WHAT YOU HAVE TO DO:
Going line by line through the entries below, count those that contain "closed". Give the number by itself.

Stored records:
*** Block opens ***

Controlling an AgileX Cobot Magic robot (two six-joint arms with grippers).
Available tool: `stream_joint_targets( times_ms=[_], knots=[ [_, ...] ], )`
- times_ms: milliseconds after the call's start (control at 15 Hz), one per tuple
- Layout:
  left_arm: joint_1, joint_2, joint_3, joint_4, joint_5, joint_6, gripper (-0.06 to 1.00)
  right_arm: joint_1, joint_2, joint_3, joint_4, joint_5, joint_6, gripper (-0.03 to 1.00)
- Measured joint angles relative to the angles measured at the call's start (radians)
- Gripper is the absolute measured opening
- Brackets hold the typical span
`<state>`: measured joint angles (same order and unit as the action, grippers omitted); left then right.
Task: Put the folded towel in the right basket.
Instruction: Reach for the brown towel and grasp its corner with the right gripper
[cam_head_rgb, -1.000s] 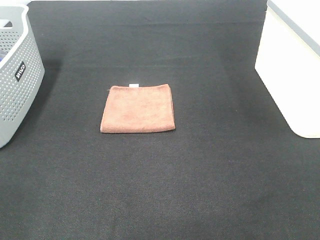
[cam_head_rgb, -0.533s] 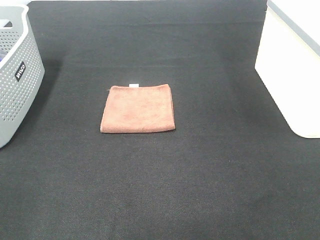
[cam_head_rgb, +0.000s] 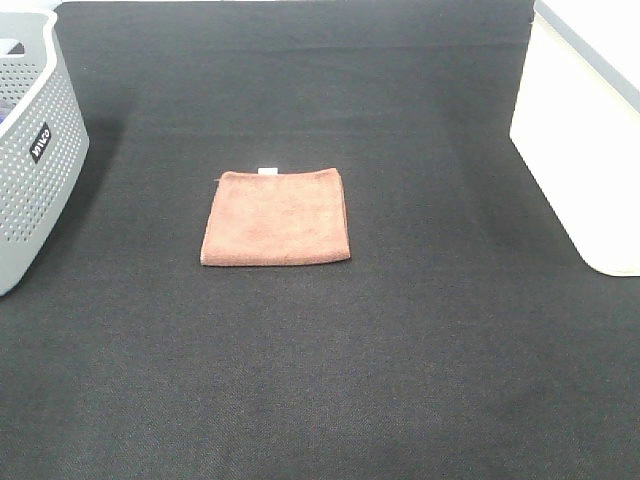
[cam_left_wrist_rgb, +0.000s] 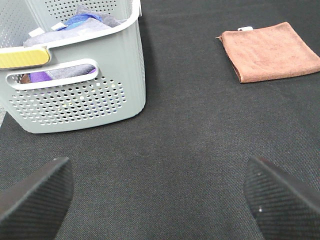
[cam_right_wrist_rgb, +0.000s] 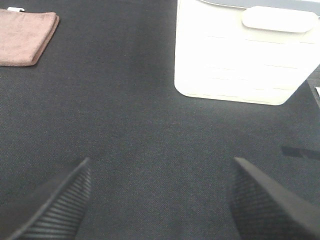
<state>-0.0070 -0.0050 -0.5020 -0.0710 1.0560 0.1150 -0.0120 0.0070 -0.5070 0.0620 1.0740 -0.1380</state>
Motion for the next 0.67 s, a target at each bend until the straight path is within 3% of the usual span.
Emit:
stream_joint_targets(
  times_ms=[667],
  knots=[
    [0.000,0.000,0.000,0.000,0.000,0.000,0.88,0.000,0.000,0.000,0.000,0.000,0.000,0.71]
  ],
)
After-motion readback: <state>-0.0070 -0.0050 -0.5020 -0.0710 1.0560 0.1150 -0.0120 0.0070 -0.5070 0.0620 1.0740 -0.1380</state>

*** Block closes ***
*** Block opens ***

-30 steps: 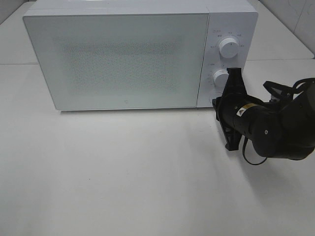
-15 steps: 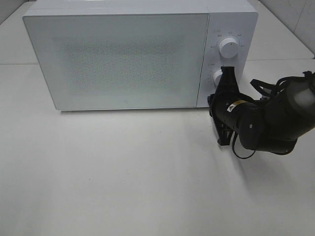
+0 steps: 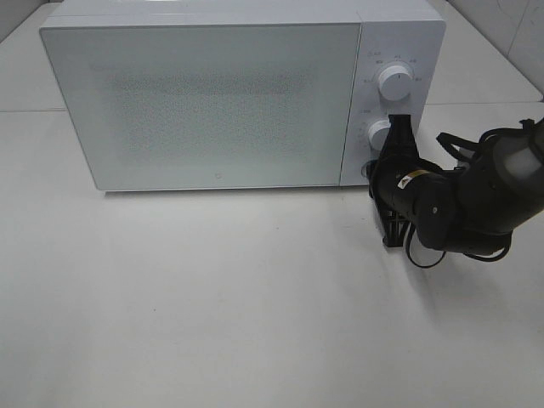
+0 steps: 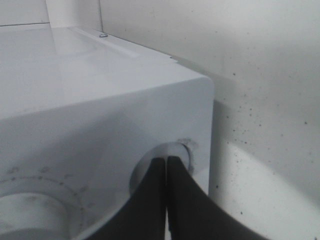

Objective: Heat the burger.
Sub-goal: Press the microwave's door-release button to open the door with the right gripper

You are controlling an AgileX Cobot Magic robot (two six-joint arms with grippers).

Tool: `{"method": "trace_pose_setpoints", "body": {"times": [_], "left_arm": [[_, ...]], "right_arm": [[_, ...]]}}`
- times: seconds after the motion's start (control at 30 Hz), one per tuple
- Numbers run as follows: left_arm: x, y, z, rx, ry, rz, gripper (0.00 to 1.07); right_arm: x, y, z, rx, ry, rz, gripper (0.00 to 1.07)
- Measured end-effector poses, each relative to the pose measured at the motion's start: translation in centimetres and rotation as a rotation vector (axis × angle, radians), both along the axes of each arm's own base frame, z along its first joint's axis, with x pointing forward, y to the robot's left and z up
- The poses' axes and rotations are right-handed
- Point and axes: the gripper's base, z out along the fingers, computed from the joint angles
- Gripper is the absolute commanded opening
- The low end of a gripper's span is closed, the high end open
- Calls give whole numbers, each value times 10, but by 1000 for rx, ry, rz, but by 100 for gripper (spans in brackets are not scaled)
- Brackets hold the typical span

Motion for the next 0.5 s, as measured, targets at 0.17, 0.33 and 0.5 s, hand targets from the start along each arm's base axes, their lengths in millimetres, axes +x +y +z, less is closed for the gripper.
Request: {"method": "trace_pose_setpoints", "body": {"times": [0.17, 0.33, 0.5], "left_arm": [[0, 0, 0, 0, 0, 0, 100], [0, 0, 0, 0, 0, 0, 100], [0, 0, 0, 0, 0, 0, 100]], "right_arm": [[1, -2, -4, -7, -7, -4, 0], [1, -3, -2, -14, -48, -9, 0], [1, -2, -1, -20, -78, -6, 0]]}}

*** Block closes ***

OUTPUT OF THE EXERCISE:
2